*** STORED DATA Section Begins ***
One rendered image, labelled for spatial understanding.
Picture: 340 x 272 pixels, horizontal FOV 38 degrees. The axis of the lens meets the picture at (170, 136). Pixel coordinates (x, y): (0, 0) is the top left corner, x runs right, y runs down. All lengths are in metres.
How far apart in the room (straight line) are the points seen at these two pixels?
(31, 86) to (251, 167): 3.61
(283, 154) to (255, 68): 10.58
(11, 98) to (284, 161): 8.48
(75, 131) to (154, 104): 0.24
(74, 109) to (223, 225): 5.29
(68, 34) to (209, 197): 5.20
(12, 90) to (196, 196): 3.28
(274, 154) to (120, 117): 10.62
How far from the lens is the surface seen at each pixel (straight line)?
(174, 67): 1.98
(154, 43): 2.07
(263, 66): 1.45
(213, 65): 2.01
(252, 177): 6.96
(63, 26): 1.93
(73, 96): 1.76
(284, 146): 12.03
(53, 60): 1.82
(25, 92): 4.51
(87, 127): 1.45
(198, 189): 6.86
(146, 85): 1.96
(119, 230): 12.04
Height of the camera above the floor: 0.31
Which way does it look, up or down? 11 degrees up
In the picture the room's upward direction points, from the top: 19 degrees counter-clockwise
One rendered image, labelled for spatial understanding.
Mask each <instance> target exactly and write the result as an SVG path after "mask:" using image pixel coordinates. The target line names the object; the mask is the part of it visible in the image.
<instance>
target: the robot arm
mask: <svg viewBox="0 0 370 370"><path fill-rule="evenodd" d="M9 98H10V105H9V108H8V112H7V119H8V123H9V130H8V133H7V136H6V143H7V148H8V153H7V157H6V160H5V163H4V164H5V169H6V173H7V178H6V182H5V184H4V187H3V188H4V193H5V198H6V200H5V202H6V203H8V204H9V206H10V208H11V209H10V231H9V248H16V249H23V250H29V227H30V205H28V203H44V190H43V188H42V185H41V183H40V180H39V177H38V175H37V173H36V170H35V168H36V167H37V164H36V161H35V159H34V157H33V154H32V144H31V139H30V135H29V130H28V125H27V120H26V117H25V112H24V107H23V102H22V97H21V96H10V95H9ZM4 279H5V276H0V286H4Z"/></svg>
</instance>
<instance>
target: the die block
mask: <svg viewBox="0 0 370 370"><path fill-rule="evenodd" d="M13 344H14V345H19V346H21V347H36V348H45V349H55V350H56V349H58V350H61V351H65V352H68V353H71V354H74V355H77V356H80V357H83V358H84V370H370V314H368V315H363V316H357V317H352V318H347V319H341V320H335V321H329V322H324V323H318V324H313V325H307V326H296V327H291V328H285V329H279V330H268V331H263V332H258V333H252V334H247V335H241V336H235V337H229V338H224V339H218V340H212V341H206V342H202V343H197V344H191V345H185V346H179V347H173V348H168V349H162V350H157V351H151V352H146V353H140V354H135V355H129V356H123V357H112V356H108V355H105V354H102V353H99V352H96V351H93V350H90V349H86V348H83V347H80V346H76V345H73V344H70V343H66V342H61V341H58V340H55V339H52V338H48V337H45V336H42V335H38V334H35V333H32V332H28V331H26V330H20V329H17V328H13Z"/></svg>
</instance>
*** STORED DATA Section Ends ***
= WHAT YOU ARE ASKED TO DO =
What you should produce is an exact copy of the records above.

= ANSWER TO THE PROBLEM =
One rendered image, labelled for spatial understanding.
Picture: 340 x 272 pixels, horizontal FOV 38 degrees. The axis of the lens meets the picture at (170, 136). Pixel coordinates (x, y): (0, 0) is the top left corner, x runs right, y runs down. All lengths are in metres.
How far apart in the room (straight line) are the points seen at these two pixels?
(31, 86) to (251, 167): 3.61
(283, 154) to (255, 68): 10.58
(11, 98) to (284, 161): 8.48
(75, 131) to (154, 104): 0.24
(74, 109) to (223, 225): 5.29
(68, 34) to (209, 197): 5.20
(12, 90) to (196, 196): 3.28
(274, 154) to (120, 117): 10.62
How far from the lens is the surface seen at each pixel (straight line)?
(174, 67): 1.98
(154, 43): 2.07
(263, 66): 1.45
(213, 65): 2.01
(252, 177): 6.96
(63, 26): 1.93
(73, 96): 1.76
(284, 146): 12.03
(53, 60): 1.82
(25, 92): 4.51
(87, 127): 1.45
(198, 189): 6.86
(146, 85): 1.96
(119, 230): 12.04
Height of the camera above the floor: 0.31
Which way does it look, up or down? 11 degrees up
In the picture the room's upward direction points, from the top: 19 degrees counter-clockwise
One rendered image, labelled for spatial understanding.
Mask each <instance> target exactly and write the result as an SVG path after "mask:" using image pixel coordinates. The target line names the object; the mask is the part of it visible in the image.
<instance>
target: the robot arm
mask: <svg viewBox="0 0 370 370"><path fill-rule="evenodd" d="M9 98H10V105H9V108H8V112H7V119H8V123H9V130H8V133H7V136H6V143H7V148H8V153H7V157H6V160H5V163H4V164H5V169H6V173H7V178H6V182H5V184H4V187H3V188H4V193H5V198H6V200H5V202H6V203H8V204H9V206H10V208H11V209H10V231H9V248H16V249H23V250H29V227H30V205H28V203H44V190H43V188H42V185H41V183H40V180H39V177H38V175H37V173H36V170H35V168H36V167H37V164H36V161H35V159H34V157H33V154H32V144H31V139H30V135H29V130H28V125H27V120H26V117H25V112H24V107H23V102H22V97H21V96H10V95H9ZM4 279H5V276H0V286H4Z"/></svg>
</instance>
<instance>
target: the die block
mask: <svg viewBox="0 0 370 370"><path fill-rule="evenodd" d="M13 344H14V345H19V346H21V347H36V348H45V349H55V350H56V349H58V350H61V351H65V352H68V353H71V354H74V355H77V356H80V357H83V358H84V370H370V314H368V315H363V316H357V317H352V318H347V319H341V320H335V321H329V322H324V323H318V324H313V325H307V326H296V327H291V328H285V329H279V330H268V331H263V332H258V333H252V334H247V335H241V336H235V337H229V338H224V339H218V340H212V341H206V342H202V343H197V344H191V345H185V346H179V347H173V348H168V349H162V350H157V351H151V352H146V353H140V354H135V355H129V356H123V357H112V356H108V355H105V354H102V353H99V352H96V351H93V350H90V349H86V348H83V347H80V346H76V345H73V344H70V343H66V342H61V341H58V340H55V339H52V338H48V337H45V336H42V335H38V334H35V333H32V332H28V331H26V330H20V329H17V328H13Z"/></svg>
</instance>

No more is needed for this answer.